How Casinos Target Gambling Addicts

Card Sharks: How Casinos Target Gambling Addicts
As cash-strapped states increasingly turn to gambling for revenue, some casinos are resorting to devious methods to keep vulnerable gambling addicts coming back.
By David Greenstein

Ever wonder why states love gambling? Because legalized casino gambling, which reaped a $50 billion whirlwind in 2010, seems like a painless way to raise money for government coffers without increasing taxes. Lawmakers in Florida, New York, and Chicago are all considering the pros and cons of legalized gambling. At the same time, casino spokespeople in Las Vegas report upticks in revenue, and two of Connecticut’s Indian tribes, which already control the wildly successful Foxwoods and Mohegan Sun casinos, are making moves to run the state’s seemingly inevitable online gaming enterprise.
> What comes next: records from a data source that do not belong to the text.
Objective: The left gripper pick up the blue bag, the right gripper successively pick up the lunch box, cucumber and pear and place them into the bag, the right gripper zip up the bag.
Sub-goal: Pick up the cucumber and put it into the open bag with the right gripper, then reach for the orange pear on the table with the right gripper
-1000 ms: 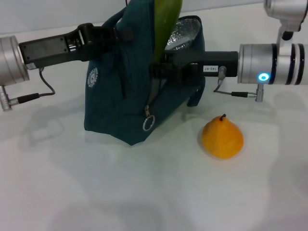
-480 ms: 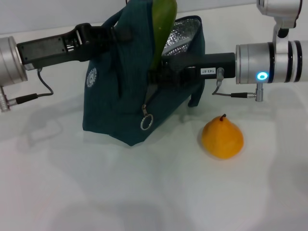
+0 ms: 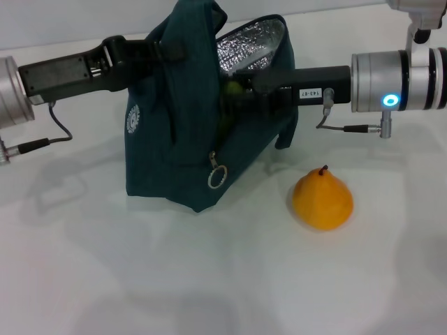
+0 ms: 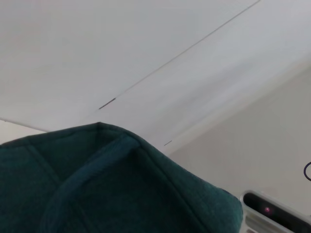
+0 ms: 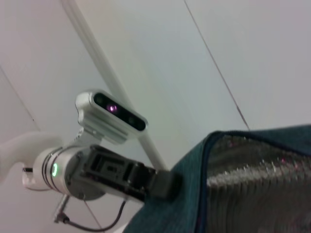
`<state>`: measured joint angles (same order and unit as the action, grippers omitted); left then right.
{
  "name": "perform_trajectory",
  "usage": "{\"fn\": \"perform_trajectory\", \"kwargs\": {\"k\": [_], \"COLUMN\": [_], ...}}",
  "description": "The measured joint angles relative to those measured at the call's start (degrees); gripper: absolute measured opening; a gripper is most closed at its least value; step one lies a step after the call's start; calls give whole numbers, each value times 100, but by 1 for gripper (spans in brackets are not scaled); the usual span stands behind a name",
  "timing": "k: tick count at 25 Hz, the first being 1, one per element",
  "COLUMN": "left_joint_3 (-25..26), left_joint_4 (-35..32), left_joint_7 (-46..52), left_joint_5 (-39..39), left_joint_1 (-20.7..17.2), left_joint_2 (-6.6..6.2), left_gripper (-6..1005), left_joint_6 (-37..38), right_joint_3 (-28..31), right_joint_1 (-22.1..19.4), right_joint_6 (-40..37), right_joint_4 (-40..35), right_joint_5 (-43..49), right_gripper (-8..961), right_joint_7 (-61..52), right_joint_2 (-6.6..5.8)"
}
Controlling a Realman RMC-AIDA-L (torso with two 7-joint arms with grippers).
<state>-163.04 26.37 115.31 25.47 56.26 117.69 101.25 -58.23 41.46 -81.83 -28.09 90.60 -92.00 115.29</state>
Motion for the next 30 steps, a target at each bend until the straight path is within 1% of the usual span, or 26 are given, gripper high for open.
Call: {"fn": "perform_trajectory", "kwargs": {"k": [6,10,12,14,15,16,17,18,19,21,22,23,26,28,30], "left_joint_3": [0,1,1,1,1,1,1,1,1,1,1,1,-2,-5,-7], "left_joint_4": [0,0,-1,1,1,1,1,1,0,0,0,0,0,0,0], "left_joint_7": [0,-3,-14,-32,-44,-54,-63,-67,-70,-76,-82,-94,-119,-128,-136], "left_joint_5": [26,49,83,103,107,112,116,118,121,124,125,125,126,127,127], "left_joint_1": [-10,-51,-87,-118,-134,-147,-158,-166,-174,-181,-186,-190,-202,-203,-204], "left_joint_2": [-12,-12,-10,-11,-11,-9,-7,-5,-3,-2,-2,-1,-3,-6,-7], "left_gripper": [89,89,89,88,88,88,88,88,88,88,88,88,88,88,88], "left_joint_6": [0,-1,-13,-44,-62,-77,-92,-100,-108,-123,-141,-175,-282,-299,-301], "right_joint_3": [-76,-47,37,262,262,508,508,619,855,919,919,944,982,998,1004], "right_joint_1": [-62,-385,-583,-752,-752,-829,-829,-848,-878,-924,-924,-1011,-1161,-1237,-1303], "right_joint_6": [4,-184,-374,-698,-698,-1003,-1003,-1175,-1665,-1914,-1914,-2107,-2297,-2418,-2490], "right_joint_4": [-181,-765,-1132,-1527,-1527,-1750,-1750,-1815,-1866,-1863,-1863,-1860,-1860,-1842,-1816], "right_joint_5": [106,61,-29,-141,-141,-181,-181,-181,-188,-178,-178,-162,-160,-137,6], "right_gripper": [794,852,851,849,849,848,847,846,846,845,844,844,843,842,842], "right_joint_7": [-210,-271,-314,-389,-389,-507,-507,-578,-699,-692,-692,-635,-513,-432,-377], "right_joint_2": [-13,-23,-42,-95,-95,-195,-195,-265,-518,-698,-698,-883,-1072,-1141,-1179]}}
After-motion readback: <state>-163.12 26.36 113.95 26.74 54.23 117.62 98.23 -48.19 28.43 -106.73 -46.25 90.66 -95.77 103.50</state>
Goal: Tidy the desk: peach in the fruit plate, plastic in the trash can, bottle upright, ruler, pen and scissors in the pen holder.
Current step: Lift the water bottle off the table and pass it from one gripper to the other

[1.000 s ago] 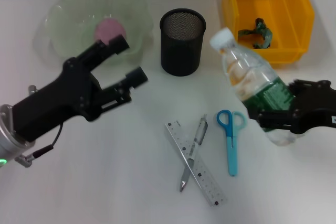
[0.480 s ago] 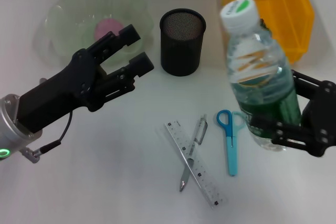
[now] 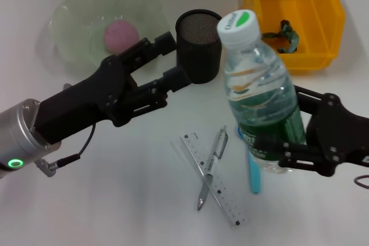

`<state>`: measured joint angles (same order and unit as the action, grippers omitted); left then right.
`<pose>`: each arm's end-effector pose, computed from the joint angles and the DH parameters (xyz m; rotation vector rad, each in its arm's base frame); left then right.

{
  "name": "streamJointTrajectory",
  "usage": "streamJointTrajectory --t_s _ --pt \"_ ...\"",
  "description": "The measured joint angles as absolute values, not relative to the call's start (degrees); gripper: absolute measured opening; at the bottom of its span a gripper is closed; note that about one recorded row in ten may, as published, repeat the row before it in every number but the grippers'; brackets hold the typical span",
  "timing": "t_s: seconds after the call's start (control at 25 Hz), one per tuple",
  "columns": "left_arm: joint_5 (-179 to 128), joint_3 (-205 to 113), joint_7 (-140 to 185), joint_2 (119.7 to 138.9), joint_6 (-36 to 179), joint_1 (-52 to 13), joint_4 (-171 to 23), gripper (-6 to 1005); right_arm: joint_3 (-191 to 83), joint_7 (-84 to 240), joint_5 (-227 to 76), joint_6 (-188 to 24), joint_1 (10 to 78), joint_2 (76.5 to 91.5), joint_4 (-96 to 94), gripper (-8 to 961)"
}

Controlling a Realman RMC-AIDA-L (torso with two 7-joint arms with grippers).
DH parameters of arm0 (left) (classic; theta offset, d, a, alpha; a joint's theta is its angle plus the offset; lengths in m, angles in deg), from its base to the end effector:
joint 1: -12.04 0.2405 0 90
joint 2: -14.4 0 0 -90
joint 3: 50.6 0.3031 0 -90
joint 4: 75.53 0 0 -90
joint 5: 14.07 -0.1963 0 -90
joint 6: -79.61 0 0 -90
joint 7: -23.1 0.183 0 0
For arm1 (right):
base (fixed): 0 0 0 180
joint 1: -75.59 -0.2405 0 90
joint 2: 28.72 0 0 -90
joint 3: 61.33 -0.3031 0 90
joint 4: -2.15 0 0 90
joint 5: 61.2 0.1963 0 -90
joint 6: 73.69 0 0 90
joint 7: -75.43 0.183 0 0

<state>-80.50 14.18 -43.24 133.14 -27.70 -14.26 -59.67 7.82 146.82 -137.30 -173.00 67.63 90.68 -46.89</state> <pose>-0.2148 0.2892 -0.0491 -2.4983 -0.5949 -1.6784 0.2460 0.2430 -0.0407 -2.6522 0.3810 1.2471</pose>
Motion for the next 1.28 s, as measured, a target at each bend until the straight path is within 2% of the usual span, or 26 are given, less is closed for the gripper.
streamJointTrajectory --t_s 0.44,1.0,1.2,1.28 --pt "-80.5 16.1 -43.3 133.29 -28.5 -16.0 -59.7 862 8.6 146.7 -140.7 -172.6 59.8 90.81 -38.6 797" --pt "-80.2 17.1 -43.8 133.56 -28.9 -17.1 -61.2 863 11.7 146.6 -140.7 -170.9 56.0 90.82 -35.6 805" --pt "-80.2 16.9 -43.9 133.57 -27.7 -17.4 -61.4 846 11.7 146.6 -140.5 -171.0 56.0 90.83 -35.6 808" --pt "-80.2 17.2 -43.9 133.56 -27.2 -17.7 -61.4 775 11.7 146.7 -140.5 -171.2 56.1 90.84 -35.6 809"
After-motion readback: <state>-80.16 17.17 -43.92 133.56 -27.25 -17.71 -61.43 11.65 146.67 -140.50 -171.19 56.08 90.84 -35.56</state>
While members of Gamblers Anonymous would rightly rally against such developments, I take a more measured view—mostly because I have an interest in casino gambling. I get no rush from games of chance like roulette or craps, but I have mathematical inclinations and a disciplined desire to win, which is how I ended up in the world of high-stakes card counting. Through a series of happy accidents, I wound up being taught to count cards and got myself invited to audition for a blackjack team not unlike the one depicted in the Kevin Spacey movie, 21. Along the way, I received a firsthand look at how high-stakes gamblers operate and what casino managers do to keep them happy, coming back, and trying to win money at games in which the odds are hopelessly stacked against them.

Casinos most commonly come after gamblers by giving them free stuff. But to get the free stuff, you need to show your ID and get a player’s card, which you present to the dealer every time you sit down to play. The card gets entered into a computer and allows the casino to track your play. This impacts decisions on the items that you’re worthy of receiving. It’s based on how much you bet, how often you play, and how much you lose. It also allows the casino to figure out what sorts of goodies will keep you coming back. And for problem gamblers, coming back can be disastrous. Of all the addictions—including drugs, alcohol, sex—gambling addicts have the highest suicide rate (by at least one estimate, as many as one in five gambling addicts try to kill themselves at least once.)

Casinos are so good at what they do they exacerbate a gambler's addiction. Think of an alcoholic who’s six months sober—except that Johnnie Walker knows his habits, and just when the physical craving passes, a case of Blue Label lands on his doorstep.

At the low-end you might get a windbreaker or a free lunch at the buffet. At the high end, it’s travel aboard a private jet and week-long stays in butler-equipped villas that are literally fit for sultans. I fell somewhere in the middle. I got gratis rooms, lots of tasty meals, gifts, and free entry into poker and blackjack tournaments. On a few occasions, I received $500 chips to play with. Other times, there were bottles of Chateau d'Yquem, computer games, and even cookware. Ultimately, I’d get backed off and told that I could no longer play blackjack in the casino “because your action is a little strong for us, Mr. Greenstein.”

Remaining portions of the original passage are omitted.